Note: the schemas are not final. We might change it in the future.

CREATE TABLE signoz_metrics.distributed_samples_v2
(
`metric_name` LowCardinality(String),
`fingerprint` UInt64 CODEC(DoubleDelta, LZ4),
`timestamp_ms` Int64 CODEC(DoubleDelta, LZ4),
`value` Float64 CODEC(Gorilla, LZ4)
)
ENGINE = Distributed('cluster', 'signoz_metrics', 'samples_v2', cityHash64(metric_name, fingerprint))

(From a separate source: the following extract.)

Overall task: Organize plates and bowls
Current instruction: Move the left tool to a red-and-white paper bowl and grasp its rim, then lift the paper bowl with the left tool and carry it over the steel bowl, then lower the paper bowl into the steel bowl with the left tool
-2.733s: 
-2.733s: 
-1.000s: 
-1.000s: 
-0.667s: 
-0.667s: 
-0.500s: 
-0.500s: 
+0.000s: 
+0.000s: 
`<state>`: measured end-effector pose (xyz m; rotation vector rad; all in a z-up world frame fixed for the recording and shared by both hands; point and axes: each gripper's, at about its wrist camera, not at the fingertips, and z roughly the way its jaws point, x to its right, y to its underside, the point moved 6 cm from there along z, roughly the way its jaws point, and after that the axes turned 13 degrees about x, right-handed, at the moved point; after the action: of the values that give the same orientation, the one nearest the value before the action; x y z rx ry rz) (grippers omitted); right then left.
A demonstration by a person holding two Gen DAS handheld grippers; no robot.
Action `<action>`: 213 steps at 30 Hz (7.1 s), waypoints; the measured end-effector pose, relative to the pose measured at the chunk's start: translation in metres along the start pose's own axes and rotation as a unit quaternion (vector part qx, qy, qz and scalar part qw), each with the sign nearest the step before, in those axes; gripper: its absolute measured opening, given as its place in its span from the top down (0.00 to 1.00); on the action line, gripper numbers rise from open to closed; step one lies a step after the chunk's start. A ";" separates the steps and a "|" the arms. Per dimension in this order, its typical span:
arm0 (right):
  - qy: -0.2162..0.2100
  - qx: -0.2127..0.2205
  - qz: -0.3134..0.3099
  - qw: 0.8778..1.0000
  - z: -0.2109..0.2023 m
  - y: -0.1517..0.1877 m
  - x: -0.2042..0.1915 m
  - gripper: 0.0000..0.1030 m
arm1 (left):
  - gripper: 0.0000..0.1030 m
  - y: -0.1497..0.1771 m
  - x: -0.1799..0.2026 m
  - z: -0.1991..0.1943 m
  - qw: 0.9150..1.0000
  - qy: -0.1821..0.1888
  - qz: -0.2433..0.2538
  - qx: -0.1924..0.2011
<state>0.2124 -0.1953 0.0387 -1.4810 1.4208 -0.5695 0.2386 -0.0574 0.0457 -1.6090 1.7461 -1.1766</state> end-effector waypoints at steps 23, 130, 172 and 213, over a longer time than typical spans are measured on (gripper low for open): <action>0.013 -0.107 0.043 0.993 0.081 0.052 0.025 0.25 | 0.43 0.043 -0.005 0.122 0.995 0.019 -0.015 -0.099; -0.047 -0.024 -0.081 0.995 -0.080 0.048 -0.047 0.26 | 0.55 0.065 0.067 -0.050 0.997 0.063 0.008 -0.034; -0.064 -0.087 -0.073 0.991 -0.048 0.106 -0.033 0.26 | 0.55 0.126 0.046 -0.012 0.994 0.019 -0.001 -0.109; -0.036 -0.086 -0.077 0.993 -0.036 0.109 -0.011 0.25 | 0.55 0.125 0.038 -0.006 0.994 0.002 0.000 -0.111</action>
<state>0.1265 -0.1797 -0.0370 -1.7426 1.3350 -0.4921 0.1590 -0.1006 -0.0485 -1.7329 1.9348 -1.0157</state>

Explanation of the columns:

  • metric_name: Name of the metric
  • fingerprint: Fingerprint of the metric. This is used to identify the metric uniquely. Currently, we are using the hash of the labels to generate the fingerprint.
  • timestamp_ms: Timestamp of the metric in milliseconds
  • value: Value of the metric

Example of a samples

┌─metric_name────────┬────────fingerprint─┬──timestamp_ms─┬─value─┐
│ signoz_calls_total │ 844117381117785689 │ 1698611461282 │ 25085 │
│ signoz_calls_total │ 844117381117785689 │ 1698611521282 │ 25140 │
│ signoz_calls_total │ 844117381117785689 │ 1698611581282 │ 25192 │
│ signoz_calls_total │ 844117381117785689 │ 1698611641282 │ 25248 │
│ signoz_calls_total │ 844117381117785689 │ 1698611701282 │ 25305 │
│ signoz_calls_total │ 844117381117785689 │ 1698611761282 │ 25361 │
│ signoz_calls_total │ 844117381117785689 │ 1698611821282 │ 25421 │
│ signoz_calls_total │ 844117381117785689 │ 1698611881282 │ 25475 │
│ signoz_calls_total │ 844117381117785689 │ 1698611941282 │ 25534 │
│ signoz_calls_total │ 844117381117785689 │ 1698612001282 │ 25588 │
└────────────────────┴────────────────────┴───────────────┴───────┘

Schema for time series table:

CREATE TABLE signoz_metrics.distributed_time_series_v2
(
`metric_name` LowCardinality(String),
`fingerprint` UInt64 CODEC(DoubleDelta, LZ4),
`timestamp_ms` Int64 CODEC(DoubleDelta, LZ4),
`labels` String CODEC(ZSTD(5)),
`temporality` LowCardinality(String) DEFAULT 'Unspecified' CODEC(ZSTD(5))
)
ENGINE = Distributed('cluster', 'signoz_metrics', 'time_series_v2', cityHash64(metric_name, fingerprint))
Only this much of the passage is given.